A investigação sobre o caso do cavalo mutilado em Bananal, no interior de São Paulo, trouxe uma revelação ainda mais chocante. O laudo do Instituto de Criminalística confirmou que o animal estava vivo quando teve as patas cortadas com golpes de facão. O crime ocorreu no dia 16 de agosto e gerou grande repercussão após a divulgação de um vídeo nas redes sociais.
Nas imagens, o cavalo aparece caído no chão, sem conseguir se mover, enquanto tem as patas decepadas. A crueldade do ato causou revolta e levou a Polícia Civil a instaurar inquérito para apurar a responsabilidade dos envolvidos.
Segundo a perícia, o animal havia desmaiado momentos antes devido ao cansaço durante uma cavalgada. Exausto, ele caiu na estrada e parou de respirar por alguns instantes, o que fez o tutor acreditar que estava morto. Foi nesse momento que Andrey Guilherme Nogueira de Queiroz, de 21 anos, decidiu usar um facão e cortar uma das patas. Em depoimento, ele alegou estar embriagado e afirmou que “achou que o cavalo já não estava mais vivo”.
O caso foi registrado como maus-tratos com agravante pela morte do animal. Até agora, ninguém foi preso.

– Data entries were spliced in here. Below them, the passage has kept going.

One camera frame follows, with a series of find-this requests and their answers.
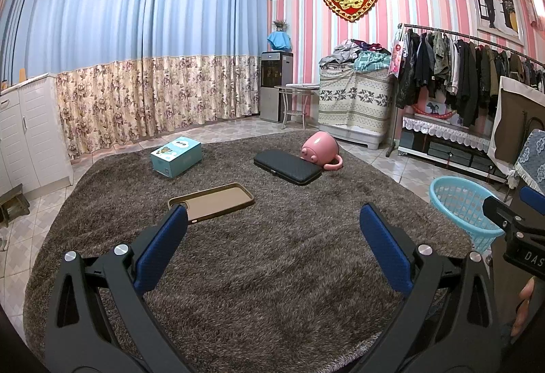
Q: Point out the grey water dispenser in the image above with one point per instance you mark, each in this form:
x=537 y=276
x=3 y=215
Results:
x=274 y=96

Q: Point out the brown phone case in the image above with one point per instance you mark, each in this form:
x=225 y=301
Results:
x=217 y=203

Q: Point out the white cabinet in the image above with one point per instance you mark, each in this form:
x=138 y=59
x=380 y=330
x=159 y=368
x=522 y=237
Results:
x=34 y=134

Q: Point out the low cabinet with lace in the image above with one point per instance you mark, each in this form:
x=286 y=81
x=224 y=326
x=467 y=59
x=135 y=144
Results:
x=443 y=149

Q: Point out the brown shaggy rug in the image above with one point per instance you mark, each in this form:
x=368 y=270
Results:
x=264 y=305

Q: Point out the teal cardboard box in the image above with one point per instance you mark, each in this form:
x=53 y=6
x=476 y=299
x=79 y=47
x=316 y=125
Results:
x=176 y=156

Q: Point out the blue cloth cover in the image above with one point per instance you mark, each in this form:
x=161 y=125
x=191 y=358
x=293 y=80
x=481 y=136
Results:
x=280 y=40

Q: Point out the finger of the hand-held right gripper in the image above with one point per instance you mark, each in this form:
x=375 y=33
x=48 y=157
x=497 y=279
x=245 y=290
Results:
x=532 y=198
x=504 y=213

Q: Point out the light blue plastic basket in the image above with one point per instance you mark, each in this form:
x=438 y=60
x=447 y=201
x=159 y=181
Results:
x=451 y=203

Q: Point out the row of hanging clothes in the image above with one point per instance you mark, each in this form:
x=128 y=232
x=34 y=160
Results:
x=464 y=66

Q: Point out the small wooden stool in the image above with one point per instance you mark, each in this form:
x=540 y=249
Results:
x=15 y=203

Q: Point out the small metal table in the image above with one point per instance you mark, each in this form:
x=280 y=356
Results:
x=298 y=87

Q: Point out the pink pig mug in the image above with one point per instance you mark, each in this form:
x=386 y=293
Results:
x=319 y=147

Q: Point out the blue patterned cloth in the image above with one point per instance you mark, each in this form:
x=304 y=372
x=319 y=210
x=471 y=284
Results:
x=530 y=156

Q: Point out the person's right hand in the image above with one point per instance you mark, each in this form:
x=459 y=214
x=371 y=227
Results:
x=524 y=305

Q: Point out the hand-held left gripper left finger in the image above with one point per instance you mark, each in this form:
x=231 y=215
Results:
x=164 y=245

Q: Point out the pink floral hanging bag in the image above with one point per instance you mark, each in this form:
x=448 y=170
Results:
x=396 y=54

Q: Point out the black flat case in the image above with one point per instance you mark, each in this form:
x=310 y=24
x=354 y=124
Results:
x=285 y=166

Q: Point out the blue and floral curtain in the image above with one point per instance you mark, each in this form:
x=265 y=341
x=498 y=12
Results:
x=127 y=24

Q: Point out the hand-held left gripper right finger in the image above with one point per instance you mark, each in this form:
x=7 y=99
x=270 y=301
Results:
x=383 y=247

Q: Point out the wall poster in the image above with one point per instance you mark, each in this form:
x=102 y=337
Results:
x=496 y=3

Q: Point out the pile of clothes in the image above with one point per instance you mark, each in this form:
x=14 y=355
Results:
x=353 y=54

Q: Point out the small potted plant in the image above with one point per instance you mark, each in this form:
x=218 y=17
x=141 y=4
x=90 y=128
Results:
x=280 y=25

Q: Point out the metal clothes rack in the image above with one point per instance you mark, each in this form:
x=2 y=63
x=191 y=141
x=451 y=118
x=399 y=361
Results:
x=443 y=32

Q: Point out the cream cloth covered chair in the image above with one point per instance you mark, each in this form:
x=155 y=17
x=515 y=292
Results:
x=511 y=122

As investigações também apontam que o vídeo que viralizou foi gravado por Dalton de Oliveira Rodrigues Vieira, de 28 anos, amigo do tutor. Ele declarou à polícia que apenas filmou a cena para enviar ao pai do agressor, acreditando que o animal já tivesse morrido. Apesar disso, a gravação acabou se espalhando rapidamente na internet, aumentando a indignação popular.
O laudo técnico da Polícia Científica reforça que o cavalo ainda apresentava sinais vitais quando sofreu as mutilações. A constatação derruba a versão apresentada pelo tutor e fortalece as acusações de crime de abuso e violência contra animais. O caso segue sob investigação pela Polícia Civil de São Paulo.